越前朝倉氏は古代豪族の末裔で、かつては織田氏の同僚
朝倉氏を討伐するために越前に攻め込んだ織田・徳川連合軍は、金ヶ崎で近江の浅井氏の裏切りにあい、背後をつかれ窮地に陥った。この朝倉氏は古代豪族の末裔という珍しいルーツの戦国大名だった。
朝倉氏のルーツ
朝倉氏のルーツは但馬国養父郡朝倉(現在の兵庫県養父市八鹿町)。『越州軍記』では景行天皇、『朝倉始末記』では孝徳天皇の末裔としているなど諸説あるが、第9代開化天皇の皇子彦坐命(ひこいますのみこと)を祖とする日下部氏の末裔とみられている。古くは但馬国養父郡・朝来郡の郡司をつとめていた。
元弘3年・正慶2年(1333)に足利尊氏が丹波篠山で挙兵した際に、朝倉広景が従って斯波高経に属したことで史上に登場した。広景は建武4年(1337)斯波高経に従って越前に移り、越前朝倉氏となった。南北朝時代は、黒丸城に拠って北朝に属し、多くの氏族を出した。
斯波氏の重臣として
さて、朝倉氏は代々斯波氏の重臣であった。

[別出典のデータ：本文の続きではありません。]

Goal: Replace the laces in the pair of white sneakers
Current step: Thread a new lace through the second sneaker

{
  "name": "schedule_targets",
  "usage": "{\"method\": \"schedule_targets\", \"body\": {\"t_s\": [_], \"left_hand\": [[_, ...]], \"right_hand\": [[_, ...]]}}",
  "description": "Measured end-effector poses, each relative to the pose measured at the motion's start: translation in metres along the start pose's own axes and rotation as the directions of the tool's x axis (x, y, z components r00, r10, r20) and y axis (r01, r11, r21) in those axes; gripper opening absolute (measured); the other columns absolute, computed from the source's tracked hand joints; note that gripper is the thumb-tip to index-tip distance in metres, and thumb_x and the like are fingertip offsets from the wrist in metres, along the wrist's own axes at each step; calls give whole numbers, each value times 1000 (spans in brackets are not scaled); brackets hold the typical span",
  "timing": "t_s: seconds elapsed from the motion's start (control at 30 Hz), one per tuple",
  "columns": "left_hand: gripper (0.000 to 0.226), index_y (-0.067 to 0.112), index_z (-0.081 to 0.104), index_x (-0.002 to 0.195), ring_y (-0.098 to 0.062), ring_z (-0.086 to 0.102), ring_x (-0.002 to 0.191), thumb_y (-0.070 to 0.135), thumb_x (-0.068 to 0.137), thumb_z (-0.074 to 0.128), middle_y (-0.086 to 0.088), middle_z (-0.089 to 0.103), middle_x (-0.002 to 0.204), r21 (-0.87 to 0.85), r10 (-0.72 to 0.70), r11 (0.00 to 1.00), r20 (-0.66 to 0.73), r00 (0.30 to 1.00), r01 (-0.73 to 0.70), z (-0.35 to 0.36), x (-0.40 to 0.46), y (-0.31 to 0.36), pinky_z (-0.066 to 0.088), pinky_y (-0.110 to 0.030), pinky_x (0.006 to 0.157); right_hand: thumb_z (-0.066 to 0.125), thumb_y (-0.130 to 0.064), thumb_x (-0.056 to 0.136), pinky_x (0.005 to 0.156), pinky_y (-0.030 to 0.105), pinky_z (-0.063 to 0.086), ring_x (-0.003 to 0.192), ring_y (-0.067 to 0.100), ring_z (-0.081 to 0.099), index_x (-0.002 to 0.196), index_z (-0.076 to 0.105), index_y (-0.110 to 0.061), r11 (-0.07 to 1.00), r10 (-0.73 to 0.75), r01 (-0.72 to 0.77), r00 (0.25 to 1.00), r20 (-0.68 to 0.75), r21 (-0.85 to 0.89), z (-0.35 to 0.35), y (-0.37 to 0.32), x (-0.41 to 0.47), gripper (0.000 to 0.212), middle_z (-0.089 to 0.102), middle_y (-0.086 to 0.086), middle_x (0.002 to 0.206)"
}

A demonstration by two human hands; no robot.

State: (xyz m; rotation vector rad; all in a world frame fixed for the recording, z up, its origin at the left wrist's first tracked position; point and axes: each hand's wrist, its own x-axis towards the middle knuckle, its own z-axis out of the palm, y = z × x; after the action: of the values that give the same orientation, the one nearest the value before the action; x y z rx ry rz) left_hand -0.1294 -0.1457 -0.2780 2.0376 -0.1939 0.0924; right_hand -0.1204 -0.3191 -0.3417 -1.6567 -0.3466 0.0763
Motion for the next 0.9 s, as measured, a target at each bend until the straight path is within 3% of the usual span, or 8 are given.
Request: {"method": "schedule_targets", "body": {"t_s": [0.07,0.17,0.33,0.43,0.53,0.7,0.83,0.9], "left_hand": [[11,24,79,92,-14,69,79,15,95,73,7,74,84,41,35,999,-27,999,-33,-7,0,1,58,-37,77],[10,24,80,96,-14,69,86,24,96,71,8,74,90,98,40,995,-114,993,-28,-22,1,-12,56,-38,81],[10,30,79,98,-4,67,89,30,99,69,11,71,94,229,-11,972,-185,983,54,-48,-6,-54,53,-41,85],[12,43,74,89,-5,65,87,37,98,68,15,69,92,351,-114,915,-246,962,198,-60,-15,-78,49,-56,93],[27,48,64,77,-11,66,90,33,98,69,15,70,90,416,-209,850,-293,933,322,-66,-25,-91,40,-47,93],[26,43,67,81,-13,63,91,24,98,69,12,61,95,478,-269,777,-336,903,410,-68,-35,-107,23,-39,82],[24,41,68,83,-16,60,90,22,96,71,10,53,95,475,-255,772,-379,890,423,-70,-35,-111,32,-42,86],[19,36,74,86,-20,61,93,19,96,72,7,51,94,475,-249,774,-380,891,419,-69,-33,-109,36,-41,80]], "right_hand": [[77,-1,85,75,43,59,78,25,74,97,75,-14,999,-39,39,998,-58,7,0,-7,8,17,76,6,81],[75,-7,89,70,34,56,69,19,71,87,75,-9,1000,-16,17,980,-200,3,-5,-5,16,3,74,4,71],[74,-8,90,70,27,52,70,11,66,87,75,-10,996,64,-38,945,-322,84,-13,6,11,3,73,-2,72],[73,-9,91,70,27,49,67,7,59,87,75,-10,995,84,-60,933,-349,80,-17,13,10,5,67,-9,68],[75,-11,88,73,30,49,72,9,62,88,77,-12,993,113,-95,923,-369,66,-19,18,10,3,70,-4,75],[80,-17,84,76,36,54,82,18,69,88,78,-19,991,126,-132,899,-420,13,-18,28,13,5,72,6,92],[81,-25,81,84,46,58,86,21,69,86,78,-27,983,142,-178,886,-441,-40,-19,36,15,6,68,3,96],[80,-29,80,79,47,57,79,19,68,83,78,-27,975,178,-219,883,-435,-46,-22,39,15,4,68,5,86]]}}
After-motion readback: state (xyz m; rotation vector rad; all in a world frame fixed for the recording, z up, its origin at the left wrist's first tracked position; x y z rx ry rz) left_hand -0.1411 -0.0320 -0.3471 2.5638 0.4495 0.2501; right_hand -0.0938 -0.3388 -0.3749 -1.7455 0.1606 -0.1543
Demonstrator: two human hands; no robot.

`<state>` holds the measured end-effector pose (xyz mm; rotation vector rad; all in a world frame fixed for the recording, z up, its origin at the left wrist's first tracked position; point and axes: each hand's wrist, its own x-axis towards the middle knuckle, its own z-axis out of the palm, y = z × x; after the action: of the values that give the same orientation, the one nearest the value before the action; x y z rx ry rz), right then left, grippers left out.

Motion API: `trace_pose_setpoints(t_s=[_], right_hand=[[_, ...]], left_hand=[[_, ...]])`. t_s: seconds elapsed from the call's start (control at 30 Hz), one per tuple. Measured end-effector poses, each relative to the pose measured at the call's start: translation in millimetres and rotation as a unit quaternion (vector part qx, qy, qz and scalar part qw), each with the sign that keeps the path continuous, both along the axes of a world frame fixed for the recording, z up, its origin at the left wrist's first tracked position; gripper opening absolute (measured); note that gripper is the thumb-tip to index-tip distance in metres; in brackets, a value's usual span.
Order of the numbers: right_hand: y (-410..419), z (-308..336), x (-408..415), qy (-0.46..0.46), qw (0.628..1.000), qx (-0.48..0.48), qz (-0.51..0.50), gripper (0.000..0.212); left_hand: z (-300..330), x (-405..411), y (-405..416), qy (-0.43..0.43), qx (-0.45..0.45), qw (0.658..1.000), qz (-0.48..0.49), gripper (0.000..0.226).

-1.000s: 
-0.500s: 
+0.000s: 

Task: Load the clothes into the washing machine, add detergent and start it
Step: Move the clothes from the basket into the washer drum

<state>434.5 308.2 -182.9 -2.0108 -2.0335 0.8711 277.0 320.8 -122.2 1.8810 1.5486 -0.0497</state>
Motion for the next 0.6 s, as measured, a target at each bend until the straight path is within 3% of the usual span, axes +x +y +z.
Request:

このとき、朝倉氏とともに斯波氏を支えたのが織田氏で、信長の先祖にあたる。のちに斯波氏が尾張の守護を兼ねた際に、織田氏は斯波氏とともに尾張に転じ、以後守護代として尾張の有力武士に発展した。
越前では朝倉氏が勢力を広げ、文明3年(1471)孝景は斯波氏の内紛に乗じて越前一国を実質的に支配し、一乗谷城を築城した。孫の貞景は、文亀3年(1503)におきた一族の謀反も素早く鎮圧して領国支配を確立、以後全国有数の戦国大名として活躍する一方、幕政にも深く関与して室町幕府を支えていた。
戦国大名に発展
戦国時代も朝倉義景は北陸の有力大名で、興福寺一乗院を脱出して還俗した足利義秋(のちの15代将軍義昭)は、自らを将軍位につけてくれる大名と期待して朝倉氏を頼っている。
しかし、義景には義秋を奉じて上洛する意図はなく、義秋は滞在9ヶ月で退去して織田信長を頼り、信長の庇護で上洛を果たした。
その後、義景は信長の上洛要請に応じず、浅井氏、本願寺と結んで織田信長と対峙した。天正元年(1573)一乗谷合戦で信長に敗れて大野朝倉氏の景鏡のもとに逃れたが、景鏡は義景を包囲して自害に追い込み朝倉宗家は滅んだ。
裏切った景鏡は、義景の首級とその母や妻子の身柄を信長に渡して降伏、自らは土橋信鏡と改称して信長の家臣となった。しかし、翌年起こった一揆で討死し、越前朝倉氏は滅亡した。